抗肿瘤药物 linifanib 的合成

目的 合成抗肿瘤药物 linifanib 并优化其工艺。方法 以 2,6-二氟苯甲腈为原料经取代、重氮化、环合等 4 步反应制得关键中间体3-氨基-4-碘吲唑（5）；以对氟硝基苯为原料经 Suzuki 偶联、还原、缩合反应得到关键中间体1-(2-氟-5-甲基苯基)-3-4-(4,4,5,5-四甲基-1,3,2-二氧杂环硼乙烷-2-基)苯基]脲（10）；中间体 5 与 10 经 Suzuki 偶联反应制得抗肿瘤药 linifanib。结果 目标化合物的结构经¹H-NMR 谱和质谱确证，总收率为39.4%。结论 与文献报道的工艺比较, 新工艺成本低廉，操作简单，反应时间缩短，有利于工业化生产。

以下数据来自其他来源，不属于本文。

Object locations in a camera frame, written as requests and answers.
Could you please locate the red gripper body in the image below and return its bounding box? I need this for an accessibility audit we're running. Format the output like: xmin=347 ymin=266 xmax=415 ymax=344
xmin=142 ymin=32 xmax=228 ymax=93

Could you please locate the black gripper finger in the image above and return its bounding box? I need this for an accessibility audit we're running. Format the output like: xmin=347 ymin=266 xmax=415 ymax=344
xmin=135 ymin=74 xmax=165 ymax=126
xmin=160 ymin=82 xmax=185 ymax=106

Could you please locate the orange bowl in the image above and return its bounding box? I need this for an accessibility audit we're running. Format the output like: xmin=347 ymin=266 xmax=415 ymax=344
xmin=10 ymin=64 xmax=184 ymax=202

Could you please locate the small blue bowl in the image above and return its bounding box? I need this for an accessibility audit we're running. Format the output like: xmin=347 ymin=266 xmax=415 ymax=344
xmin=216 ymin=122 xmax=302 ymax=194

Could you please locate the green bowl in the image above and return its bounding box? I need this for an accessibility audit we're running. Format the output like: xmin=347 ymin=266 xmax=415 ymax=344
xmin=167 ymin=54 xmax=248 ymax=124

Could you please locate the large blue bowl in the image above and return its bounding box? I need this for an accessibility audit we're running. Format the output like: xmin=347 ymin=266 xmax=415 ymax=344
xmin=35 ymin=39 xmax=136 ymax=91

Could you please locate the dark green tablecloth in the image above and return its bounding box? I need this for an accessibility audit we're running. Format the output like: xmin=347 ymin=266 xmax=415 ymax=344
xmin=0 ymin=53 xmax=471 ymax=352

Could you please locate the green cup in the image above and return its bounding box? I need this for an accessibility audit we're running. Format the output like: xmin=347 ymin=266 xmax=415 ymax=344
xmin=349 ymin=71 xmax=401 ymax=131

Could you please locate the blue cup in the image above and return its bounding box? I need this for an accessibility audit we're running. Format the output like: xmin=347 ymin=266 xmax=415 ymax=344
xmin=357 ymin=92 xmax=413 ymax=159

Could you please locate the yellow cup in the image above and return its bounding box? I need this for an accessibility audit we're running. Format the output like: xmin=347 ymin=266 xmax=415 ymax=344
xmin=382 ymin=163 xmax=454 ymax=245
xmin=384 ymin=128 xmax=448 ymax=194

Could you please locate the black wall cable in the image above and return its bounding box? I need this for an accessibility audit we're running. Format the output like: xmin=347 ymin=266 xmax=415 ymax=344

Synthesis of antineoplastic agent linifanib

Linifanib(ABT-869),a novel potent and selective inhibitor of the VEGF and PDGF platelet-derived growth factor families of RTKs,was designed to inhibit angiogenesis,tumor growth,and metastasis.In order to improve the synthesis of linifanib and to optimize its procedure,a confluent synthetic route was designed.The key intermediate 4-iodo-1H-indazol-3-amine(5) was synthesized from 2,6-difluorobenzonitrile via ammonolysis,diazo-reaction,cyclization with hydrazine hydrate.Another key intermediate 1-(2-fluoro-5-methylphenyl)-3-4-(4,4,5,5-tetramethyl-1,3,2-dioxaborolan-2-yl)phenyl]urea(10) was prepared from 1-fluoro-4-nitrobenzene via Suzuki cross coupling reaction,reduction and condensation with 1-fluoro-2-isocyanato-4-methylbenzene.Finally,5 reacted with 10 via Suzuki cross coupling reaction to afford target compound linifanib.The overall yield of the target compound was 39.4%,and its structure was confirmed by 1H-NMR and MS.In comparison with the reported procedure,the improved process has the advantage of low cost,simple operation,short reaction time and it is also suitable for industrial production.